§ WHAT YOU SHOULD DO: Only the lines of the data below from the one with "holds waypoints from" through the one with "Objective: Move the" are wanted. Repeat them exactly.

§ DATASET EXTRACT:
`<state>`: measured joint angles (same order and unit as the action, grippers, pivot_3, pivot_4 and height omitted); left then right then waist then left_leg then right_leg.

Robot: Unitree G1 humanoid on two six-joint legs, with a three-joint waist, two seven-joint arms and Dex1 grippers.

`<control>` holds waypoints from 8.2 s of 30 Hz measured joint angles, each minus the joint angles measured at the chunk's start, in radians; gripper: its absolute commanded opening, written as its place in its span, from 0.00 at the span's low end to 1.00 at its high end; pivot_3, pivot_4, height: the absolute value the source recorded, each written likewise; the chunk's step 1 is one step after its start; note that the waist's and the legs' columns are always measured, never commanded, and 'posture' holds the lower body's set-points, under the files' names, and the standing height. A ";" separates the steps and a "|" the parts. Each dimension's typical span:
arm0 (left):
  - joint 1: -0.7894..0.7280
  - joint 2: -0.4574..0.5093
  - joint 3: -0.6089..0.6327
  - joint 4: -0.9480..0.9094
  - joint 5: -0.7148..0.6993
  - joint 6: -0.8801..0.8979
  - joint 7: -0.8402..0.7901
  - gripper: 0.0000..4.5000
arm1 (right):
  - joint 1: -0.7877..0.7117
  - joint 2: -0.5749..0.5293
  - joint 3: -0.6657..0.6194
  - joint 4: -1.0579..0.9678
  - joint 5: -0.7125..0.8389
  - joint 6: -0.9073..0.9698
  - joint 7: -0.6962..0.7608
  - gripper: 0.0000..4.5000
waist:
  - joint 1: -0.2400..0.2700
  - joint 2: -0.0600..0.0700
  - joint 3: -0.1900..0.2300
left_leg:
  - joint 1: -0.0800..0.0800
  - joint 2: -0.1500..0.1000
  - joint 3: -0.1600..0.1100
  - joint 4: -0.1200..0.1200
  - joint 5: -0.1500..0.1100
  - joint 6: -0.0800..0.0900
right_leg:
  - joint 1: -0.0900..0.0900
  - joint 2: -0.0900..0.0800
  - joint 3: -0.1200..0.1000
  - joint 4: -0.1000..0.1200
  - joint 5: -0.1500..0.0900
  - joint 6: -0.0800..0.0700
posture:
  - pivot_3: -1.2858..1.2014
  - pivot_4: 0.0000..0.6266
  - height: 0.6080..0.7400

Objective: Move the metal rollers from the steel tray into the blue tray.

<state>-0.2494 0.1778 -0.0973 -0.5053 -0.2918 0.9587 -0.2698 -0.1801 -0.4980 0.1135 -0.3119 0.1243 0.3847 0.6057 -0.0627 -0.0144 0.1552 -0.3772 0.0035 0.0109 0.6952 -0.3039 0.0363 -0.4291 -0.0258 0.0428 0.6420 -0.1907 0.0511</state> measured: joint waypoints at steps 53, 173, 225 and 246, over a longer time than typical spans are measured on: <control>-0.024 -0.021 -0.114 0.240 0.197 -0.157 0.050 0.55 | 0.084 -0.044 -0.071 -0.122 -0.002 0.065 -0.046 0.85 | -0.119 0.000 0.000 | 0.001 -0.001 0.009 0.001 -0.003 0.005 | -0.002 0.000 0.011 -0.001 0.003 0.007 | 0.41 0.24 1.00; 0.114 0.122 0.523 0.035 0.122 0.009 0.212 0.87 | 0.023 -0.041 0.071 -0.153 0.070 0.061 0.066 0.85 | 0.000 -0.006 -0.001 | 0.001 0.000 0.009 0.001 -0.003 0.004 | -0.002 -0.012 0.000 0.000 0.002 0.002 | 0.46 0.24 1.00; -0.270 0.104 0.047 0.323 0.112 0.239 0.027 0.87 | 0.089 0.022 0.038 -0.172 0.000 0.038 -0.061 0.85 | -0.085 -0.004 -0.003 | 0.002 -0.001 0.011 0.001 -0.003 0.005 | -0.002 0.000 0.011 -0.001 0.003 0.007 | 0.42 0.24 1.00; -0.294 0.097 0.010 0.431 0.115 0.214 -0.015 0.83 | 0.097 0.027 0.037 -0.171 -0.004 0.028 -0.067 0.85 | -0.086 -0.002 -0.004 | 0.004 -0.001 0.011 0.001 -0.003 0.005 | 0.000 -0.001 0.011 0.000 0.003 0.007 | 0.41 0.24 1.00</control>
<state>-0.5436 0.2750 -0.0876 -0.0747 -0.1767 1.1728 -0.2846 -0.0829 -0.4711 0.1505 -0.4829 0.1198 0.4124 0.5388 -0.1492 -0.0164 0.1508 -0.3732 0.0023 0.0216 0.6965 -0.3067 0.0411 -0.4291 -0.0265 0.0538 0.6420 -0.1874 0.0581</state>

§ SOLUTION TO THIS PROBLEM:
`<control>` holds waypoints from 8.2 s of 30 Hz measured joint angles, each minus the joint angles measured at the chunk's start, in radians; gripper: its absolute commanded opening, written as its place in its span, from 0.00 at the span's low end to 1.00 at its high end; pivot_3, pivot_4, height: the absolute value the source recorded, each written likewise; the chunk's step 1 is one step after its start; note that the waist's and the legs' columns are always measured, never commanded, and 'posture' holds the lower body's set-points, under the files' names, and the standing height. A ";" separates the steps and a "|" the parts. Each dimension's typical span:
arm0 (left):
  - joint 1: -0.7894..0.7280
  - joint 2: -0.4574..0.5093
  - joint 3: -0.6089..0.6327
  - joint 4: -0.9480..0.9094
  - joint 5: -0.7148..0.6993
  - joint 6: -0.8801..0.8979
  - joint 7: -0.8402..0.7901
  - gripper: 0.0000..4.5000
arm1 (right):
  - joint 1: -0.7877..0.7117
  - joint 2: -0.5749..0.5293
  - joint 3: -0.6657..0.6194
  - joint 4: -1.0579..0.9678
  - joint 5: -0.7125..0.8389
  - joint 6: -0.9073..0.9698
  - joint 7: -0.6962..0.7608
  - gripper: 0.0000..4.5000
waist:
  - joint 1: -0.2400..0.2700
  - joint 2: -0.0600..0.0700
  - joint 3: -0.1900..0.2300
left_leg:
  - joint 1: -0.0800..0.0800
  - joint 2: -0.1500..0.1000
  - joint 3: -0.1600..0.1100
  - joint 4: -0.1200..0.1200
  - joint 5: -0.1500..0.1100
  - joint 6: -0.0800..0.0900
right_leg:
  - joint 1: -0.0900..0.0900
  - joint 2: -0.0900..0.0800
  - joint 3: -0.1200..0.1000
  - joint 4: -0.1000..0.1200
  - joint 5: -0.1500..0.0900
  - joint 6: -0.0800..0.0700
posture:
  - pivot_3: -1.2858..1.2014
  - pivot_4: 0.0000..0.6266
  - height: 0.6080..0.7400

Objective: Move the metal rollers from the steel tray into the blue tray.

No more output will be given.